4. ‘+1‘ – Fellow Insider Brent Williams wrote Will the Google +1 Button Amount to Anything? I think it’s safe to say that it’s time for you to add a +1 share button to your communities’ websites! (P.S. If you don’t already have Facebook and Twitter share buttons, you’d better get those in a hurry!)
–Once again, just as with the QR codes, Google +1 has not necessarily defined itself as an apartment marketing trend for the year. However Google +’s impact on the Google Place Page will be something to keep an eye on!
5. Facebook Page – I’m happy to see that many apartment communities are already on Facebook. For those of you who aren’t – what are you waiting on?! This is simply an extension of your community and if you think your residents aren’t on Facebook, you better think again. P.S. It’s FREE!
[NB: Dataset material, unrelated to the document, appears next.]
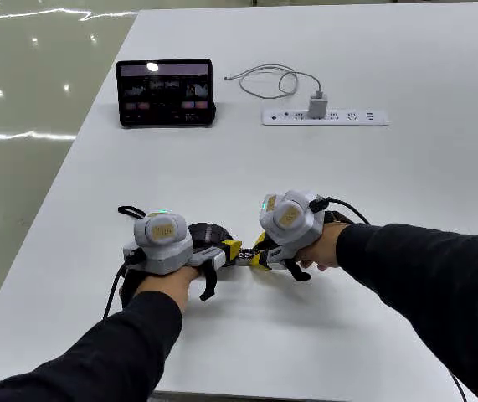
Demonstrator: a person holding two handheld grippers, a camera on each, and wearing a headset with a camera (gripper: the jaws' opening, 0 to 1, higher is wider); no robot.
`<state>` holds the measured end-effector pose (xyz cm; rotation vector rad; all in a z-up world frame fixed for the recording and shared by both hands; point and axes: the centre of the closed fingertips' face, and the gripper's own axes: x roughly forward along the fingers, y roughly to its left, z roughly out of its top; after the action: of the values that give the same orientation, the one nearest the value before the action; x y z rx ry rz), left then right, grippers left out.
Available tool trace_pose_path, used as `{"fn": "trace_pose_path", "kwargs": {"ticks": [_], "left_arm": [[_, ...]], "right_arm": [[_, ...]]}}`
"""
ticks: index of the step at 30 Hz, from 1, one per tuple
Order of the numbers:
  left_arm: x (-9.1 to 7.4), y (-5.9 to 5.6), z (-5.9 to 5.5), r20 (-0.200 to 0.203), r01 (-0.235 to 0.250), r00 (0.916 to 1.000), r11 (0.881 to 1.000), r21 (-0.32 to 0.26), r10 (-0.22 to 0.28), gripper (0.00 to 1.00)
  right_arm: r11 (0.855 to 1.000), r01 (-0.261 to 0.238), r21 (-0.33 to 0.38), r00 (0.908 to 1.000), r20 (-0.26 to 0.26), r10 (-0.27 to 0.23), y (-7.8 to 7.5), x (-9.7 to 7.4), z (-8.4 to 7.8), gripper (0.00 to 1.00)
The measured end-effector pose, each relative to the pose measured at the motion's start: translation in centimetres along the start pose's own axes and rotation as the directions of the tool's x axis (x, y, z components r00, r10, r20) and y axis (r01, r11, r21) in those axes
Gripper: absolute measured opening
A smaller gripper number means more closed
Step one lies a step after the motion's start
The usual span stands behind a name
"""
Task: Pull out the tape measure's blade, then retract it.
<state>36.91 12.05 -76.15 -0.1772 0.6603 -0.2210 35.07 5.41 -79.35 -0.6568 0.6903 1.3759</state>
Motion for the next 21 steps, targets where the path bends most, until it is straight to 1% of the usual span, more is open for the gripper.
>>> {"fn": "trace_pose_path", "kwargs": {"ticks": [2, 5, 7, 9, 15, 16, 19, 21], "left_arm": [[0.0, 0.01, 0.02, 0.0, 0.0, 1.0, 1.0, 0.0, 0.0, 0.6], [0.02, 0.03, 0.02, 0.0, -0.001, 1.0, 1.0, -0.001, 0.001, 0.6], [0.01, 0.02, 0.03, 0.002, 0.0, 1.0, 1.0, -0.001, 0.0, 0.6], [0.0, 0.01, 0.04, 0.002, -0.001, 1.0, 1.0, -0.001, 0.001, 0.6], [-0.03, 0.02, 0.02, 0.001, 0.0, 1.0, 1.0, -0.003, 0.0, 0.6], [-0.04, 0.01, 0.01, 0.001, 0.0, 1.0, 1.0, -0.002, 0.0, 0.6], [-0.03, 0.01, 0.01, 0.001, 0.001, 1.0, 1.0, -0.002, -0.001, 0.6], [-0.03, 0.01, 0.0, 0.002, 0.001, 1.0, 1.0, -0.003, -0.001, 0.6]], "right_arm": [[1.0, 0.001, -0.013, 1.0, 0.003, -0.001, 0.03, 0.07, 0.13, 0.12], [1.0, 0.002, 0.018, 1.0, -0.002, -0.002, 0.1, 0.13, 0.23, 0.12], [1.0, -0.002, 0.018, 1.0, -0.003, 0.002, 0.15, 0.24, 0.34, 0.12], [1.0, -0.005, -0.004, 1.0, -0.004, 0.005, 0.17, 0.3, 0.46, 0.12], [1.0, -0.017, 0.003, 0.9998, 0.013, 0.017, 0.24, 0.47, 0.78, 0.11], [1.0, -0.023, -0.009, 0.9995, 0.023, 0.023, 0.39, 0.45, 0.84, 0.11], [0.999, -0.031, -0.032, 0.9991, 0.029, 0.032, 0.39, 0.46, 0.91, 0.11], [0.999, -0.032, -0.026, 0.999, 0.03, 0.033, 0.34, 0.65, 1.03, 0.11]]}}
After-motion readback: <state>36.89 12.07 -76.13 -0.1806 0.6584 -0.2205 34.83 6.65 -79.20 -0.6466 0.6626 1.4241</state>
–It goes without saying that if you do not have a Facebook Page for your apartment community, then you need to implement one ASAP. A community Facebook Page remains to be one of the more effective means to get your residents and potential prospects involved. Plus, the Facebook Page is content manageable, so if you are worried about what people will say about your property you can always control what is posted on your Page’s wall. When it comes to a Facebook Page for your community, the positives of having one heavily outweigh the potential negatives. Plus it does not cost a dime!
6. Twitter – Okay, okay. I realize that if you haven’t put your community on Facebook, you probably aren’t thinking about Twitter. But I have homework for you: Go to twitter.com, type ‘looking for apartments’ into the search box, press Enter. Come back and tell me what you see.
–Twitter falls somewhere between Google +1 and a Facebook Page for your community when it comes to defining this as a must have marketing trend. Twitter is much more prevalent than Google +1 and just as with the Facebook Page, it is only going to be as effective as you make it.
7. Text Customer Service – Now this is one trend that none of you can deny! Everyone, including your grandmother, is texting these days! It’s time we started communicating the same way! We have to speak our renters’ language! Think about setting up text leasing, text maintenance, text advertising and even ongoing texting for community events and/or courtesy weather updates.
–Texting has proven to be a marketing trend for 2012, as many communities have started utilizing text for rent reminders, community happenings and prospect follow-up. Texting a potential prospect is one of the most efficient ways to contact a prospect, as the open rate of text messages is consistently over 90%! Texting should be incorporated into your community’s follow-up.